As for the pile of dirty laundry, that was relocated to the inside of both the washer and dryer, full to the brim. It took three trips to get all of the clothes up to the laundry room.

And the vents, you ask? Turns out, not only was a screw missing in each of the two vents, but we also don’t seem to have a screw driver in the house (I thought husbands came with tool kits?). I therefore had to use a dull knife to unscrew a screw from a floor vent and attempt to stuff it in the ceiling vent, which of course didn’t work.
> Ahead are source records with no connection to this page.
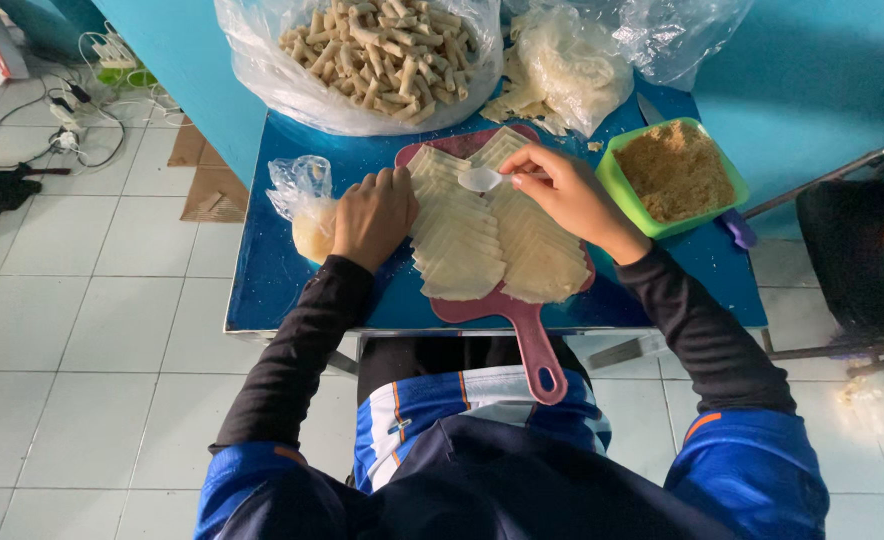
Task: The person places thin dough wrappers on a pink board, folds and pleats them by hand into layered shapes, and arranges the folded pieces in rows on the board. They occasionally use a spoon to scoop brown filling from a green container and handle dough from a plastic bag.
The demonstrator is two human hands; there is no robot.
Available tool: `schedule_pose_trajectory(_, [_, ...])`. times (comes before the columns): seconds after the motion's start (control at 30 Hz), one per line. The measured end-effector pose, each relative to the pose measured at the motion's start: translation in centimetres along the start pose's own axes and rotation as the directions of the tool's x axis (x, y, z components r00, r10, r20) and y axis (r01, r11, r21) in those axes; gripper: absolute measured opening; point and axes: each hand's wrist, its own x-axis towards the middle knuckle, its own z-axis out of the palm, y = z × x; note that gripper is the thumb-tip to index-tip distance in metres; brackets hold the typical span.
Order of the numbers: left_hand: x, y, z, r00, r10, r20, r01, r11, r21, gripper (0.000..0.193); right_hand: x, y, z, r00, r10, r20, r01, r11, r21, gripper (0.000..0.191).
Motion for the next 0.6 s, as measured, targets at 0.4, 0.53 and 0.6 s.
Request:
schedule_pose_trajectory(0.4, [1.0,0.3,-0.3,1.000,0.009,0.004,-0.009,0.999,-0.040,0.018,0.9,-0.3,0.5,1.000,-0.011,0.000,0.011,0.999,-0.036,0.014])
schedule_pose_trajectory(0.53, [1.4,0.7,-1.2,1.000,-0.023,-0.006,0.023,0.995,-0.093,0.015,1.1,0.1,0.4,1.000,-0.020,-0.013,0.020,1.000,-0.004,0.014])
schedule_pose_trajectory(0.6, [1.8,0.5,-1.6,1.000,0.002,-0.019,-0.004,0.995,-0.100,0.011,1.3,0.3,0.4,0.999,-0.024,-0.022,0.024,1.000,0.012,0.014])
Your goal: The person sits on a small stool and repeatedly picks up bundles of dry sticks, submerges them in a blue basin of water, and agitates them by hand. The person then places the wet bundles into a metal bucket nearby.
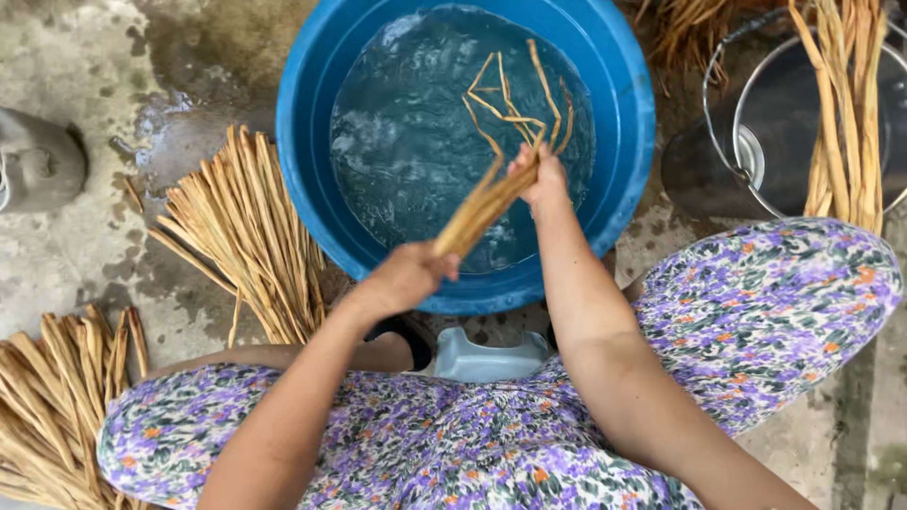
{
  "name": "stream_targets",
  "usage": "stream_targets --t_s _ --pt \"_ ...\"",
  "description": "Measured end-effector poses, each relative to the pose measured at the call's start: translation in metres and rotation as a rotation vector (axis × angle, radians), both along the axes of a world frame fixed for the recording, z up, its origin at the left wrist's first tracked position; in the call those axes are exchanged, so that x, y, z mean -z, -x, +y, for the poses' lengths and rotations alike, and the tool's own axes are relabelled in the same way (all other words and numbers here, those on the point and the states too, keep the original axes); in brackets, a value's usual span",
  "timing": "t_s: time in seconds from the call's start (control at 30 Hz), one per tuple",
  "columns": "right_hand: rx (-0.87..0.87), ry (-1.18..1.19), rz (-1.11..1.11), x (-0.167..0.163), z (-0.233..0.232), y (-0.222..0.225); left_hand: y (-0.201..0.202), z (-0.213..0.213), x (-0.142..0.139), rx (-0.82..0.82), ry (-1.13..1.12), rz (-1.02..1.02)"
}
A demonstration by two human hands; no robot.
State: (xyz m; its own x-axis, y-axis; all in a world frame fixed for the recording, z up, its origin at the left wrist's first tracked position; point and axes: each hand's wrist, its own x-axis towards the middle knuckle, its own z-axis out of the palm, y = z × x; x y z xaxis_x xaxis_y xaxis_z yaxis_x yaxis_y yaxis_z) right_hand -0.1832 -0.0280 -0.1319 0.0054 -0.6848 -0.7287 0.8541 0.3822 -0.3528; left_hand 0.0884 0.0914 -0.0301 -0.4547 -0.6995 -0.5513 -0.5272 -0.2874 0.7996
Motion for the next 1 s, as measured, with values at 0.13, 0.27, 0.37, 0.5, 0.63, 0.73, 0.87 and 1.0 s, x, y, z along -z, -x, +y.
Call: stream_targets --t_s 0.13,0.27,0.37,0.5,0.63,0.73,0.87,1.0 --pt "-0.253 0.228 0.018 -0.024 0.014 -0.049 -0.026 -0.036 0.034 -0.323 -0.033 -0.04" --pt "-0.553 0.281 -0.058 -0.026 0.038 -0.136 -0.005 -0.032 0.07 -0.142 -0.107 -0.196" --pt "-0.466 0.188 0.188 -0.002 0.038 -0.123 0.023 -0.002 0.068 0.102 0.175 -0.257" --pt "-0.129 -0.107 0.085 0.022 0.012 -0.034 0.033 0.027 0.018 0.203 -0.031 -0.107" --pt "0.068 -0.043 -0.055 0.018 -0.003 0.008 -0.006 -0.006 -0.033 0.079 -0.165 -0.014" --pt "0.045 -0.011 0.148 0.002 -0.001 0.007 -0.033 -0.043 -0.03 -0.183 -0.026 -0.057" --pt "0.102 -0.132 0.568 -0.003 0.019 -0.021 -0.043 -0.084 0.037 -0.346 0.094 -0.157" --pt "-0.25 -0.196 1.08 0.01 0.052 -0.073 -0.025 -0.088 0.105 -0.22 0.263 -0.634"
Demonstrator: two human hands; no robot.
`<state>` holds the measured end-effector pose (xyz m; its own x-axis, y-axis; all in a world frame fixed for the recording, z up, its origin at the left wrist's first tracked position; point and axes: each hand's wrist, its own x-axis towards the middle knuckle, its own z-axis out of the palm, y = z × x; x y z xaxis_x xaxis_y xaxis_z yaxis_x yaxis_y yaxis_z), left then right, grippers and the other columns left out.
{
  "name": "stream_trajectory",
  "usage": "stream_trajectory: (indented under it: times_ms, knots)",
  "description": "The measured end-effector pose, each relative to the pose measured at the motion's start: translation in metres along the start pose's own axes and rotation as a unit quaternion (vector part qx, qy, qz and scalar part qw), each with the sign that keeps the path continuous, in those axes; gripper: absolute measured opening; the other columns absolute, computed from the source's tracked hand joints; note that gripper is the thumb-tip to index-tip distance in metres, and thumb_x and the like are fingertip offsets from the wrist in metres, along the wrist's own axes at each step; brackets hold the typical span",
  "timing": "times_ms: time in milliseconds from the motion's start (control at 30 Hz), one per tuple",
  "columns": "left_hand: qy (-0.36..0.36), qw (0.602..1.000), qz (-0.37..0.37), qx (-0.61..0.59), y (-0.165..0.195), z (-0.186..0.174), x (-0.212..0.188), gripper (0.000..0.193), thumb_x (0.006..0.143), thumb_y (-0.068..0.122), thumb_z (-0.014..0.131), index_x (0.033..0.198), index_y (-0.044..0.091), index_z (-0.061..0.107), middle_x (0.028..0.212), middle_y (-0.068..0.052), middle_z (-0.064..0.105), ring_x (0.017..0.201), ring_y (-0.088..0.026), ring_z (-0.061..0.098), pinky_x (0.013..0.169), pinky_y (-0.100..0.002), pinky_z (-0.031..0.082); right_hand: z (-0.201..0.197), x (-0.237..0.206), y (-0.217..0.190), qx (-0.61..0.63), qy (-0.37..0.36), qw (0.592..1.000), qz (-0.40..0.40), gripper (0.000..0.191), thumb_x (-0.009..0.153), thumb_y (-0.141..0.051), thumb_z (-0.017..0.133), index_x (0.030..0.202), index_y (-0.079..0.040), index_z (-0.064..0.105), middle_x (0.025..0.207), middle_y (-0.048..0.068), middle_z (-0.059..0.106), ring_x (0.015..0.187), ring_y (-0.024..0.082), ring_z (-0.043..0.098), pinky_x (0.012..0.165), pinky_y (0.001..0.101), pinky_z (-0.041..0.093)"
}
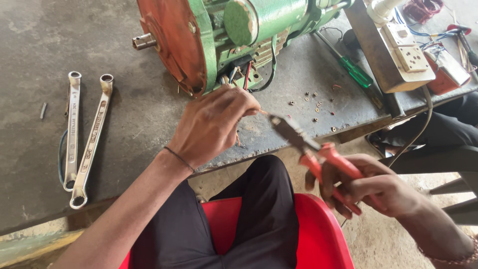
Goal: The person strips insulation from a red wire using pliers, then inserts the wire into a terminal on a green electric motor. They use pliers to secure the connection and repeat the process for another wire, ensuring each is properly seated in the terminal block.
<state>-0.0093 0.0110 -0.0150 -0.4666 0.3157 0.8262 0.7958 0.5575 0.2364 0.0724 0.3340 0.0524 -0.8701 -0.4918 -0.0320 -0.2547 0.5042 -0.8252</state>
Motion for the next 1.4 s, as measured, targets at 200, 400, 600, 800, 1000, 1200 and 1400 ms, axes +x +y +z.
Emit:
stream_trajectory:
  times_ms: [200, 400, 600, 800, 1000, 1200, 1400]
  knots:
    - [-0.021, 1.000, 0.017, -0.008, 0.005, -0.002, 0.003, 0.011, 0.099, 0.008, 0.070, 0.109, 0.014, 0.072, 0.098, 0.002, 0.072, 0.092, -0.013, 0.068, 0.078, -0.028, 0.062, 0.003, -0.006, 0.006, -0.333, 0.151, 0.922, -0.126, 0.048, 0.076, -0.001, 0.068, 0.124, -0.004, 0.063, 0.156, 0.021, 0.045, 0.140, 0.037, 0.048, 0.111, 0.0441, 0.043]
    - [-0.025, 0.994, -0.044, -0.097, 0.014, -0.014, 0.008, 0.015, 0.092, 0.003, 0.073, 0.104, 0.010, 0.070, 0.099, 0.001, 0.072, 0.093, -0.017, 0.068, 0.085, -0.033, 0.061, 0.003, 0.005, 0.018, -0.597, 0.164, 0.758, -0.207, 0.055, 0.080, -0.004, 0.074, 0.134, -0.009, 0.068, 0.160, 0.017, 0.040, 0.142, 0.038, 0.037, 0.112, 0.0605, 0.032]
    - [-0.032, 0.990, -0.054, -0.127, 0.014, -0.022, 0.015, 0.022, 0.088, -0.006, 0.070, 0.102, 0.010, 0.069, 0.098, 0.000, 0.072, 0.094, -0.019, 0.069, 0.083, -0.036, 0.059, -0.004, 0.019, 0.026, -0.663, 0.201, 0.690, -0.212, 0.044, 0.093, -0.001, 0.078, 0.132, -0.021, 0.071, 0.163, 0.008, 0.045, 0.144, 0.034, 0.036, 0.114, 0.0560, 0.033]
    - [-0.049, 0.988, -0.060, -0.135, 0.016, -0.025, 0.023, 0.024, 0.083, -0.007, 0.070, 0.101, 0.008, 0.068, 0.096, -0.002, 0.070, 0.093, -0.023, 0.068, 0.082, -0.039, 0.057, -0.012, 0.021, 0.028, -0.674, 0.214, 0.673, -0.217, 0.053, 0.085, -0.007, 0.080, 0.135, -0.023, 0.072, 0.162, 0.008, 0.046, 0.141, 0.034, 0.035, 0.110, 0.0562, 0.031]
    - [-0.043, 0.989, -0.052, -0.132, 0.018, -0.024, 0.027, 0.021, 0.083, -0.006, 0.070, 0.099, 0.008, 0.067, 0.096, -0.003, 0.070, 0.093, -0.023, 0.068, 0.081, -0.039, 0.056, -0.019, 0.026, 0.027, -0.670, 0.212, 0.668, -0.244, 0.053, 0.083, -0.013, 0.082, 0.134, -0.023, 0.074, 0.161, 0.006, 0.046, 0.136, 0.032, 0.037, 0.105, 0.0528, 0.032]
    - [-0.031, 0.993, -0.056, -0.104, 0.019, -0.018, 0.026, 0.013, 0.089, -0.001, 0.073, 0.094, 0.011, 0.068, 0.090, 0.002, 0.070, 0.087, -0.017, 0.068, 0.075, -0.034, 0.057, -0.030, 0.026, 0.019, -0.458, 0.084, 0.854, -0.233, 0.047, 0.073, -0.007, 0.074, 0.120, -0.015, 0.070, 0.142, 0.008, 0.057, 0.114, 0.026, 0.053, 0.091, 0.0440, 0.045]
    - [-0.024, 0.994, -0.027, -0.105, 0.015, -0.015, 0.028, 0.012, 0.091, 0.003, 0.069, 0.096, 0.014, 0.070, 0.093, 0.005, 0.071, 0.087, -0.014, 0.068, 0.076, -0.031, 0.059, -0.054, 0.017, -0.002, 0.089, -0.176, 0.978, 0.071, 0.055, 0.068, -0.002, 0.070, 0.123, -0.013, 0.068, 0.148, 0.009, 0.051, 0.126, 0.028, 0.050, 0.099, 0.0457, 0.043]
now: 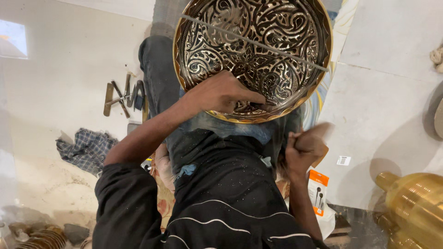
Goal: The person sits on the floor with an ornate engraved brass tray on their lap and decorates it by hammering. They hold a small punch against the tray surface with one hand and strike it with a wooden mallet held in the other hand, repositioning the punch repeatedly across the pattern.
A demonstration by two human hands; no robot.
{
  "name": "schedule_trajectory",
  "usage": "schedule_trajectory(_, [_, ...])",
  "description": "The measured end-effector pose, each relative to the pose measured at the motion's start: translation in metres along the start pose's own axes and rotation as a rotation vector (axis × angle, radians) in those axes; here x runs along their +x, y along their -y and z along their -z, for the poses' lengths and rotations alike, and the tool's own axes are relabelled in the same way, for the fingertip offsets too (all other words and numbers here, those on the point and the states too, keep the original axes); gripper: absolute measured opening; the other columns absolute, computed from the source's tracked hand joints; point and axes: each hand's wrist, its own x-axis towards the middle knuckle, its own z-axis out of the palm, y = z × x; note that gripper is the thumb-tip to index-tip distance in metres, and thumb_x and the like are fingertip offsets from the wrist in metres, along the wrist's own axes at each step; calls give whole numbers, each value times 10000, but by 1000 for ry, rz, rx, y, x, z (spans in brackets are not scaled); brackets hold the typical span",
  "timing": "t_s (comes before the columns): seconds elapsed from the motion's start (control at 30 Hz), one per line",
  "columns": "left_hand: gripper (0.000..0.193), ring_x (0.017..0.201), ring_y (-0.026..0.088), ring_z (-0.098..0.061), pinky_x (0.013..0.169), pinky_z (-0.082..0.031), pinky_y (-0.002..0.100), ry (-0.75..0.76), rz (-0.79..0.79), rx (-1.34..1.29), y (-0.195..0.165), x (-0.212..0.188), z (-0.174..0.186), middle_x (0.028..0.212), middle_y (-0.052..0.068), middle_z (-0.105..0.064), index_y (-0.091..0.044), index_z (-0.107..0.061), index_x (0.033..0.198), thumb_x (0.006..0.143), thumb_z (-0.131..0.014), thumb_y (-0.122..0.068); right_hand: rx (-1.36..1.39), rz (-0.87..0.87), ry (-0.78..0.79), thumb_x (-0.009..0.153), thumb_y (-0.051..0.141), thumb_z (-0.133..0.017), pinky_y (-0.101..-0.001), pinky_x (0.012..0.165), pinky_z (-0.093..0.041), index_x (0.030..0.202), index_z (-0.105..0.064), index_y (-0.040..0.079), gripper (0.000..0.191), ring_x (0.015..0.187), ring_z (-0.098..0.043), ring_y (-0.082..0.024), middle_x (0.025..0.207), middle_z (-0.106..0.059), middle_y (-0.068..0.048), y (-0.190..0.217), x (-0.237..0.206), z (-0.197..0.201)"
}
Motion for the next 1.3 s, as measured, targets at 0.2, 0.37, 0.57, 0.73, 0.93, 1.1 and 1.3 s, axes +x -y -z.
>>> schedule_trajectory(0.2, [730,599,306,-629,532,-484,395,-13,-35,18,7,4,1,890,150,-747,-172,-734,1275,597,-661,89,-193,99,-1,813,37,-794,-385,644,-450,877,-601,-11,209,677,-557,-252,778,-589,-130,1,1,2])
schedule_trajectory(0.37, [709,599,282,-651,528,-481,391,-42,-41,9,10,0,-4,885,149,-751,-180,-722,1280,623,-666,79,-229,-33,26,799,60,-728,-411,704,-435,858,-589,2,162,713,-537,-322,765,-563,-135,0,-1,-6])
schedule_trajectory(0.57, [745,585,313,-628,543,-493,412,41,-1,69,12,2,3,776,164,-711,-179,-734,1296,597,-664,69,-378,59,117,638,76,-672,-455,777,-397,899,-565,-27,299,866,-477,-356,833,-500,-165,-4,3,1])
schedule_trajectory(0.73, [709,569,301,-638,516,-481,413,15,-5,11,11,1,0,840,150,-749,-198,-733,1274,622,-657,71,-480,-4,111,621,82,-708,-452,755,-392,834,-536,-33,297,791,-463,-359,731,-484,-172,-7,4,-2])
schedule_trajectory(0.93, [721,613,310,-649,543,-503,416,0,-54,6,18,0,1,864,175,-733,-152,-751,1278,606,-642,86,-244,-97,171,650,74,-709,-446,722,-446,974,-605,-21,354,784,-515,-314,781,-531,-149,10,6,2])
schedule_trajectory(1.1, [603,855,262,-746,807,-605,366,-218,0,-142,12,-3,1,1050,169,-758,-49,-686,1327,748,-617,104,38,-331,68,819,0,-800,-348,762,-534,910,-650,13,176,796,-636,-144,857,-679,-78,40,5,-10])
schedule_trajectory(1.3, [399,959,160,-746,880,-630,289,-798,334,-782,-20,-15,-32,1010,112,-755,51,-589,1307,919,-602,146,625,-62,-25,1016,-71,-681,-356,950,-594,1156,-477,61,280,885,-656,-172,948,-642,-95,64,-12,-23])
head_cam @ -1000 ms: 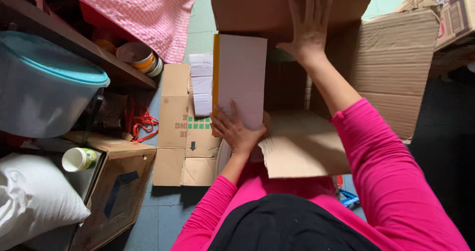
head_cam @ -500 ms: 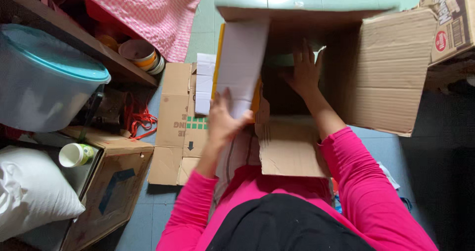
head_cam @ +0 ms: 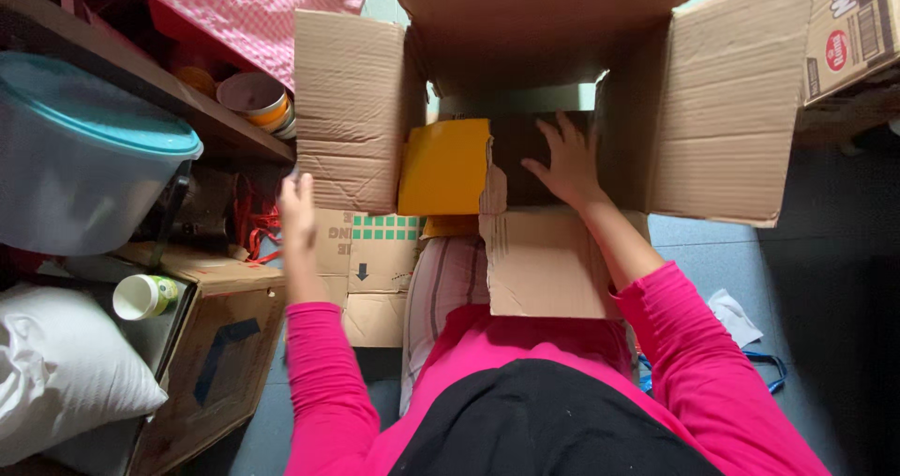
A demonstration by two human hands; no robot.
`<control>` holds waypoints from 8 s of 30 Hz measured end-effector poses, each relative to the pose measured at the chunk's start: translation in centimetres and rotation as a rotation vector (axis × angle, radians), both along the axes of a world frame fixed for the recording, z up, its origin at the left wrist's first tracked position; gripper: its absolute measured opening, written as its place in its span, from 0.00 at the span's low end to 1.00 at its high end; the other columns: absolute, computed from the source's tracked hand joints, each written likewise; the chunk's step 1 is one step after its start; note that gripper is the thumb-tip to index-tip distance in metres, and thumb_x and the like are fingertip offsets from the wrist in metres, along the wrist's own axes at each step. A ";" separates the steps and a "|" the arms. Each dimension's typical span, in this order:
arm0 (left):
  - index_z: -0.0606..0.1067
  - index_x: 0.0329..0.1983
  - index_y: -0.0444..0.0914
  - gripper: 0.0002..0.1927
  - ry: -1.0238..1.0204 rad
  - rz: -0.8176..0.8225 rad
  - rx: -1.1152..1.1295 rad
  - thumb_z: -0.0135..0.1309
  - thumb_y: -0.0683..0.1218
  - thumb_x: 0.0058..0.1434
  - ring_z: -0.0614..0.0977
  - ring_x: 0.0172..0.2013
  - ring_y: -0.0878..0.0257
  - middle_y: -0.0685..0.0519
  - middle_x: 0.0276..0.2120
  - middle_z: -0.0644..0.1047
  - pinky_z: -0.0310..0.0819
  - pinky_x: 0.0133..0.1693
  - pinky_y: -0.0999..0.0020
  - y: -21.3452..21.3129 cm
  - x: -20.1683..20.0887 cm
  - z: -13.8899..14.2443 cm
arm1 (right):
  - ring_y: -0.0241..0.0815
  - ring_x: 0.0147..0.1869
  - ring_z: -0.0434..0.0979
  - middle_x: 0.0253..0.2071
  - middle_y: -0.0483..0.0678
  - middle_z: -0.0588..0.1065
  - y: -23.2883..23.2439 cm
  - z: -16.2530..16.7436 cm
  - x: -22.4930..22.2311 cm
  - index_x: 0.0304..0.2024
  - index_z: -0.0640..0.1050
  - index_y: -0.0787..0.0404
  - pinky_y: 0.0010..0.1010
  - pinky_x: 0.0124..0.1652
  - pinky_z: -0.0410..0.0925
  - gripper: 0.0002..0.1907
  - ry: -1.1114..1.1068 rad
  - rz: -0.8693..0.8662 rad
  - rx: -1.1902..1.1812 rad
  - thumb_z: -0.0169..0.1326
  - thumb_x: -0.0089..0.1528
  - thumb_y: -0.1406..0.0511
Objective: The person sits on the floor and flattens empty cardboard boxes by hand, pulling the flaps open, pressing the sides flat, and stacking the flattened boxes on top of each other on the floor.
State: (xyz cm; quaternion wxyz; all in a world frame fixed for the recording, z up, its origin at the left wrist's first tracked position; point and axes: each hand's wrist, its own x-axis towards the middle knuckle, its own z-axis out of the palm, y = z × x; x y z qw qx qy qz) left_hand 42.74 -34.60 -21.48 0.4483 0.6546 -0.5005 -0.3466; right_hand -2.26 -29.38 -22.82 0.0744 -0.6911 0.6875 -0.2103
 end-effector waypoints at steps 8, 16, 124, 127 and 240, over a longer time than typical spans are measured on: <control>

I resorted to my grand idea of tape. But all I could find was flimsy scotch tape, which doesn’t take to ceilings too well. In the end, one vent was temporarily fixed and one vent was hopeless. I said a prayer that the potential homebuyers just wouldn’t look up when they entered the room.

As I finished the world’s fastest and most amazing house cleaning job, I surveyed my work, arms akimbo, as I gasped for air. I must say I was quite pleased.

Later that evening, when I returned home to my shiny, clean, good-smelling, organized house, I discovered the realtor never came.

...And I apparently misplaced someone's "favorite deer rifle."


Editor's note: I found my very expensive, highly accurate, custom 7mm-08 deep-woods rifle, literally, hidden under a throw pillow.

That settles it: The Natural Born Hunter is being domesticated.